England / USA,
1987, 78 min
Shown in 1988
CREDITS
OTHER
"This is the music of my culture. Good, bad, or indifferent, it's the only culture America has brought forth." So speaks veteran jazz drummer Art Blakey who has done more than most over the past 40 years to keep that culture alive. Born in Pittsburgh in 1919, Blakey began to play music to avoid a life in the mines, starting his career in Fletcher Henderson's big swing band before becoming part of the Billy Eckstine group and the beginnings of bebop. It was here he met and worked with jazz greats Charlie Parker, Dizzy Gillespie, Thelonius Monk, Miles Davis, Tadd Dameron, Charlie Mingus and Billie Holiday.
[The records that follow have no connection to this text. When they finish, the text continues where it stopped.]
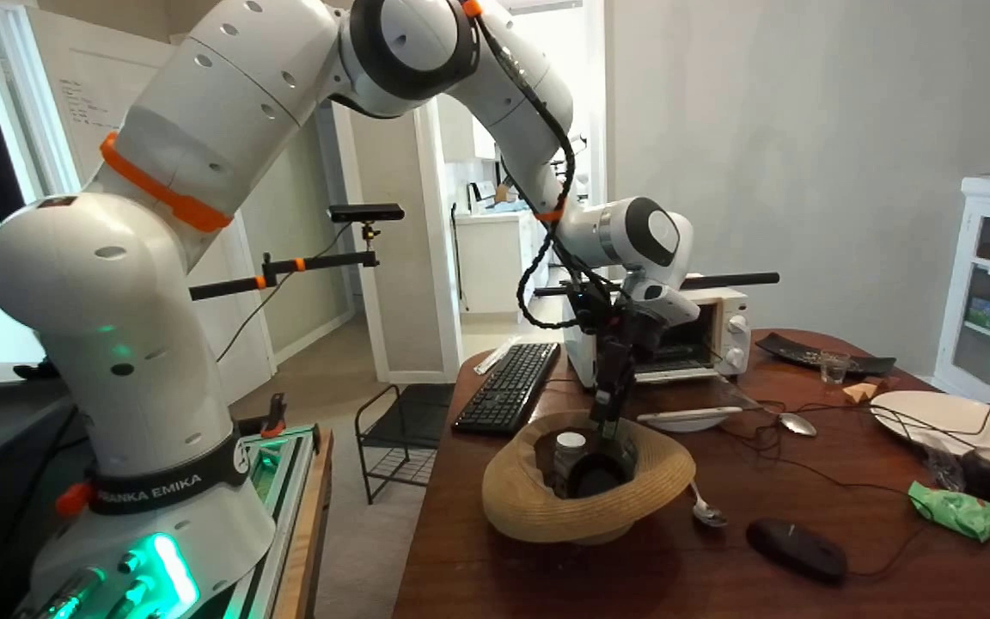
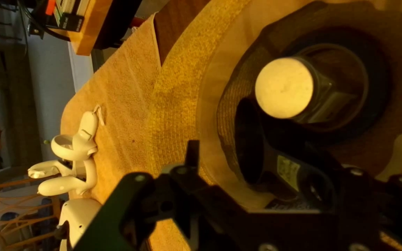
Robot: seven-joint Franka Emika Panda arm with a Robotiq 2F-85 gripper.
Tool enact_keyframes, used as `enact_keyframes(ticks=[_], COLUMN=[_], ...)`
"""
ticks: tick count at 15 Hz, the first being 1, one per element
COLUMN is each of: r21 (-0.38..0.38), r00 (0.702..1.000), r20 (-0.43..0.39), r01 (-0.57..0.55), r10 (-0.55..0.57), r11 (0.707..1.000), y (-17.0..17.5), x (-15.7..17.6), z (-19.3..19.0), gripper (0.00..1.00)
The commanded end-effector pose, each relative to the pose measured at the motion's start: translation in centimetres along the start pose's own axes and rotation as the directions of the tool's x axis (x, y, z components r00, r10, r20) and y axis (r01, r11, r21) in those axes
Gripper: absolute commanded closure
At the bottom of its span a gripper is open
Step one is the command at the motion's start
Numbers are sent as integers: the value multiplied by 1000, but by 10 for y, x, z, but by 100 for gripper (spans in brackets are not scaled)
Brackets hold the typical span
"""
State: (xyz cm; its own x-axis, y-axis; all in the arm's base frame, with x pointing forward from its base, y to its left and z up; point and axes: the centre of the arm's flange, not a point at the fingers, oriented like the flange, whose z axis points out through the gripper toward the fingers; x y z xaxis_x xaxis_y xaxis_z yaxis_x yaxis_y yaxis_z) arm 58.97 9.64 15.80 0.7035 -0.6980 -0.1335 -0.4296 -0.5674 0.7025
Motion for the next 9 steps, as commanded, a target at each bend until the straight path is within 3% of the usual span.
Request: enact_keyframes(ticks=[1, 6, 9], r21=[20, 16, 7], r00=[1000, 999, 999], r20=[-2, -12, -16], r01=[21, 32, 39], r10=[-21, -32, -39], r11=[1000, 999, 999], y=[7, 6, 6], x=[-3, -4, -6], z=[4, 1, -3], gripper=[57, 97, 100])
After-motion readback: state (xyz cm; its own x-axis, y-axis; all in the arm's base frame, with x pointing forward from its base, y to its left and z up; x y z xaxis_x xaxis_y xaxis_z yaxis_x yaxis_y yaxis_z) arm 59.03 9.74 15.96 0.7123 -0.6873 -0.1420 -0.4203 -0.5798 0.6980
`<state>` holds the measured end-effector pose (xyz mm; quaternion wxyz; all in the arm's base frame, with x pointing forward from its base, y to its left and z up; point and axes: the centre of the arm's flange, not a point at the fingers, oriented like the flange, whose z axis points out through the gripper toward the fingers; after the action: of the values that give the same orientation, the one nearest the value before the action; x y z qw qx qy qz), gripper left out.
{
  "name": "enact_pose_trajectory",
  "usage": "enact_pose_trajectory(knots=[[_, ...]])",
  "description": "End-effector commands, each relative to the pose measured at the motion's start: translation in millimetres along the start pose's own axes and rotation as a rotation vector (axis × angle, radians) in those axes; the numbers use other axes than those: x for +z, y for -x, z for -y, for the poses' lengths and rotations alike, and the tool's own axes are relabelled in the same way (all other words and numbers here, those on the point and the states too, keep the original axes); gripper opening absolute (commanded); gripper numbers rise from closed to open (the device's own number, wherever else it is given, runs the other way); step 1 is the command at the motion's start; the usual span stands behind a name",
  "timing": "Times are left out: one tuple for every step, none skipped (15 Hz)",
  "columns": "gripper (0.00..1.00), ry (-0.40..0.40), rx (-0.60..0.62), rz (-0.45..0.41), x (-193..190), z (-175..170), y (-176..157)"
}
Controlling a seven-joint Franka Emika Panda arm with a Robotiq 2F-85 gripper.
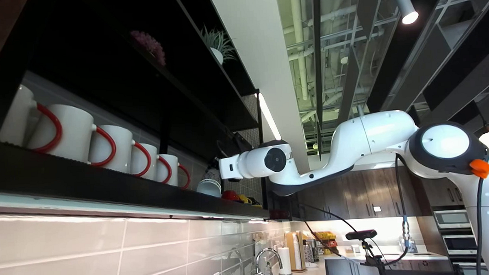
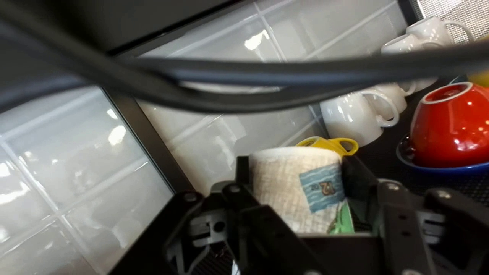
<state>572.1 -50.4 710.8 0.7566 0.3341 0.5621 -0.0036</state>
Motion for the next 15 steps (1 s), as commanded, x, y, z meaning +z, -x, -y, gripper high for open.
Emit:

Blakey’s story is told through conversations with some of his most important collaborators, such as Horace Silver, Dizzy Gillespie, Wayne Shorter and jazz drummer Roy Haynes; the film features archival footage from the ’40s of Gillespie, Monk and Eckstine. As well as capturing the essence of jazz in New York as players old and new discuss their experiences and memories, this film focuses on Blakey's visit to England where he is seen working and performing with many talented young Black musicians who have begun to storm the barricades of the established jazz scene. Blakey says that after the 1950s, Blacks grew to know less and less about jazz and he sees it as part of his mission to bring the music back to the people who invented it and to reaffirm its roots so that " in 50 years' time Charlie Parker and Duke Ellington aren't white!